▸ **Your task**: Line by line, transcribe the listing below without omission.

▸ **Supplied material**:
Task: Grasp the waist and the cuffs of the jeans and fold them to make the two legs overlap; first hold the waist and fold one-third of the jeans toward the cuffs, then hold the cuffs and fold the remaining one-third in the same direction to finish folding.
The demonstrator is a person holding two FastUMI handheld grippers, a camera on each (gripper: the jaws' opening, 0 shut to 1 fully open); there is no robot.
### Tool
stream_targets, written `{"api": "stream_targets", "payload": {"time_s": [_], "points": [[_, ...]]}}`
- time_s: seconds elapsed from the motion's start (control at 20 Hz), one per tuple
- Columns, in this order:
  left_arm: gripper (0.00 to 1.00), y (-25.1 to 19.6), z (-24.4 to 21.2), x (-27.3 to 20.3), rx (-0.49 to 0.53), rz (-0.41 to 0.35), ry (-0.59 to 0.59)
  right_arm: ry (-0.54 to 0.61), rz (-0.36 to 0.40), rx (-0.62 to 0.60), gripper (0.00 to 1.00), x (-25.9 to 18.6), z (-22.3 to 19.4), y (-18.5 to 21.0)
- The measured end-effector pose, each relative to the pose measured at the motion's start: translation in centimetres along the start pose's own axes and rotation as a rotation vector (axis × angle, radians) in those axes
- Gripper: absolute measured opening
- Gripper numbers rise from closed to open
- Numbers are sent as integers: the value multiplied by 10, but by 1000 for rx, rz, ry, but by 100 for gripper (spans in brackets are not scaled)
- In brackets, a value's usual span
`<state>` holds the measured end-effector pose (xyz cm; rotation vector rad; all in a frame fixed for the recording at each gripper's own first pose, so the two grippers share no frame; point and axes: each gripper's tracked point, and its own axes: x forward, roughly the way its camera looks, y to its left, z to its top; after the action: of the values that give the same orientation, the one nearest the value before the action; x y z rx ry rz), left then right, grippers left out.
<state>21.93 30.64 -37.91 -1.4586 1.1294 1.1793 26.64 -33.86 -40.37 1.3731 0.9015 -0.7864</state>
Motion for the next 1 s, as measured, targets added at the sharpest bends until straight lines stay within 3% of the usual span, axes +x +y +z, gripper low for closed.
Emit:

▸ **Finished exercise**:
Task: Grasp the waist and the cuffs of the jeans and fold them to make the two legs overlap; first hold the waist and fold one-third of the jeans toward the cuffs, then hold the cuffs and fold the remaining one-third in the same direction to finish folding.
The demonstrator is a person holding two FastUMI handheld grippers, a camera on each (gripper: the jaws' opening, 0 shut to 1 fully open); there is no robot.
### Tool
stream_targets, written `{"api": "stream_targets", "payload": {"time_s": [_], "points": [[_, ...]]}}`
- time_s: seconds elapsed from the motion's start (control at 20 Hz), one per tuple
- Columns, in this order:
  left_arm: gripper (0.00 to 1.00), y (-25.1 to 19.6), z (-24.4 to 21.2), x (-27.3 to 20.3), rx (-0.49 to 0.53), rz (-0.41 to 0.35), ry (-0.59 to 0.59)
  right_arm: ry (-0.54 to 0.61), rz (-0.36 to 0.40), rx (-0.62 to 0.60), gripper (0.00 to 1.00), x (-25.9 to 18.6), z (-22.3 to 19.4), y (-18.5 to 21.0)
- The measured end-effector pose, each relative to the pose measured at the motion's start: translation in centimetres along the start pose's own axes and rotation as a rotation vector (axis × angle, radians) in those axes
- Gripper: absolute measured opening
- Gripper numbers rise from closed to open
- Numbers are sent as integers: the value multiplied by 10, but by 1000 for rx, rz, ry, but by 100 for gripper (spans in brackets are not scaled)
- In brackets, a value's usual span
`<state>` holds the measured end-effector pose (xyz cm; rotation vector rad; all in a frame fixed for the recording at each gripper's own first pose, so the two grippers share no frame; point and axes: each gripper's tracked point, and its own axes: x forward, roughly the way its camera looks, y to its left, z to its top; after the action: of the values that give the same orientation, the one nearest the value before the action; x y z rx ry rz), left then right, grippers left out.
<state>21.93 30.64 -37.91 -1.4586 1.1294 1.1793 26.64 -33.86 -40.37 1.3731 0.9015 -0.7864</state>
Motion for the next 1 s, as measured, targets added at the sharpest bends until straight lines stay within 3% of the usual span, axes +x +y +z, gripper low for closed.
Emit:

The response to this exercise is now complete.